Flags: needinfo?(padenot) → needinfo?(jyavenard)
| Assignee | ||
Updated•8 years ago
|
Assignee: nobody → padenot
Comment 5•8 years ago
|
||
Likely to be exactly the same issue as the cubeb one. A failure to instanciate some service.
Hopefully when :padenot figure the why, we will be able to apply the same fix in the decoder.
Flags: needinfo?(jyavenard)
Updated•8 years ago
|
Component: Audio/Video: Playback → Audio/Video: cubeb
| Assignee | ||
Comment 6•8 years ago
|
||
Dan, can you have a look at those stacks, it's crashing somewhere inside system libraries, with weird pointers, have you ever seen something like this?
We know of two call sites where it eventually blows up: one related to system codecs, and one related to audio device enumeration.
Flags: needinfo?(dmajor)
| Assignee | ||
Comment 7•8 years ago
|
||
Not Dan, David, I confused myself.
When CoCreateInstance is on the stack, my first guess is that COM wasn't initialized on that thread, or was initialized with the wrong threading model.
cpearce observed in bug 1389980 that this bad-COM situation might be happening more often nowadays.
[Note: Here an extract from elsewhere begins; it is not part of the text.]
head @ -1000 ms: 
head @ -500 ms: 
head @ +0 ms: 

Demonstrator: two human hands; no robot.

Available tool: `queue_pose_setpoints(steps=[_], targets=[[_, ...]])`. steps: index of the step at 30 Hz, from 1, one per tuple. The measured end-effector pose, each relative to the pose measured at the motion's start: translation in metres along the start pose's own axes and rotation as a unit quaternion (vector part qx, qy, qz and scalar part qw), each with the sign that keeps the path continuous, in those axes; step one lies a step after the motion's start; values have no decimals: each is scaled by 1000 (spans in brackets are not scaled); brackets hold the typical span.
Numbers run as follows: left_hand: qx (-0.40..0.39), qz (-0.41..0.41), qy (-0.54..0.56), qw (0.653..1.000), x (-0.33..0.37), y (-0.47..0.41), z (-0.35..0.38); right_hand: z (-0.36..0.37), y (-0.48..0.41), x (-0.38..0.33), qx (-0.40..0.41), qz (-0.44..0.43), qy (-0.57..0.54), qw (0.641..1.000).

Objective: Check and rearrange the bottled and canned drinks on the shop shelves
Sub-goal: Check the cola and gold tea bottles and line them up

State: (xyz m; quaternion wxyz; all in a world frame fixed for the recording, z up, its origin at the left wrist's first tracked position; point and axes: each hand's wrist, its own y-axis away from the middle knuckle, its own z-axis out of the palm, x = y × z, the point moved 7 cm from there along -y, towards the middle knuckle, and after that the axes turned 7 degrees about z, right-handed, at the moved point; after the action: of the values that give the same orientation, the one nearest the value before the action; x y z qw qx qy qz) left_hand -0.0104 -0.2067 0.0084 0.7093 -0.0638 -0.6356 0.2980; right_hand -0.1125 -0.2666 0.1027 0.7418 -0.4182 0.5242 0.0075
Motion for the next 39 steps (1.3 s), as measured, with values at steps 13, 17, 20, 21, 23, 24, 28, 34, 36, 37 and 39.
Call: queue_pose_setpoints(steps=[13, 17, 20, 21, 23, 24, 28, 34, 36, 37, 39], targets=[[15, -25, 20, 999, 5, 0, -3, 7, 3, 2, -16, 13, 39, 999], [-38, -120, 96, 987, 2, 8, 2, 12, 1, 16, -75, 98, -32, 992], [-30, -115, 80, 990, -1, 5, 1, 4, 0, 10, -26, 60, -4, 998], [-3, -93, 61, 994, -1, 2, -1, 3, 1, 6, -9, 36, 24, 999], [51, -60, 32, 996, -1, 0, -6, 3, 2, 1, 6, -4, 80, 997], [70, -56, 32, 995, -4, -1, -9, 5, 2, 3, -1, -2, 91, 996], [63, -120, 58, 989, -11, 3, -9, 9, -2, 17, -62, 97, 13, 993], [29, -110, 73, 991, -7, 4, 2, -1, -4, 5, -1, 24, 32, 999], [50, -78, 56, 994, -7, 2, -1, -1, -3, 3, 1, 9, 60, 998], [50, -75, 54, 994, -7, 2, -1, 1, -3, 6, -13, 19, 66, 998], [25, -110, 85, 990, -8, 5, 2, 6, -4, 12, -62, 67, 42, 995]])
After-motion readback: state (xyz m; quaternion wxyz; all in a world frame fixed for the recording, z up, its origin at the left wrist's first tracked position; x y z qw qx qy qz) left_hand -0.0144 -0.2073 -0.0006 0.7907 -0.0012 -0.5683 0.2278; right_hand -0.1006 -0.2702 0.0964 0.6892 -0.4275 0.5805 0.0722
I have a suspicion that his fix might address these crashes, but since the patch is only on nightly 57, and we don't see this crash on nightly, I can't give any data to confirm it.
Flags: needinfo?(dmajor)
| Assignee | ||
Comment 9•8 years ago
|
||
On this particular call path, we do initialize COM like so: https://github.com/kinetiknz/cubeb/blob/master/src/cubeb_wasapi.cpp#L139, in MTA, so it must be different somewhat.
| Assignee | ||
Updated•8 years ago
|
Flags: needinfo?(dmajor)
Comment 10•8 years ago
|
||
Working backwards...
The crashing instruction is:
ntdll!RtlpFindNextActivationContextSection+0xf1:
4b2dd4c7 8b7604 mov esi,dword ptr [esi+4]
And esi in all the reports is 0xaa000080 (they are all 32-bit builds), leading to the crash address of 0xaa000084 (in crash-stats it is displayed with a sign-extend as 0xffffffffaa000084).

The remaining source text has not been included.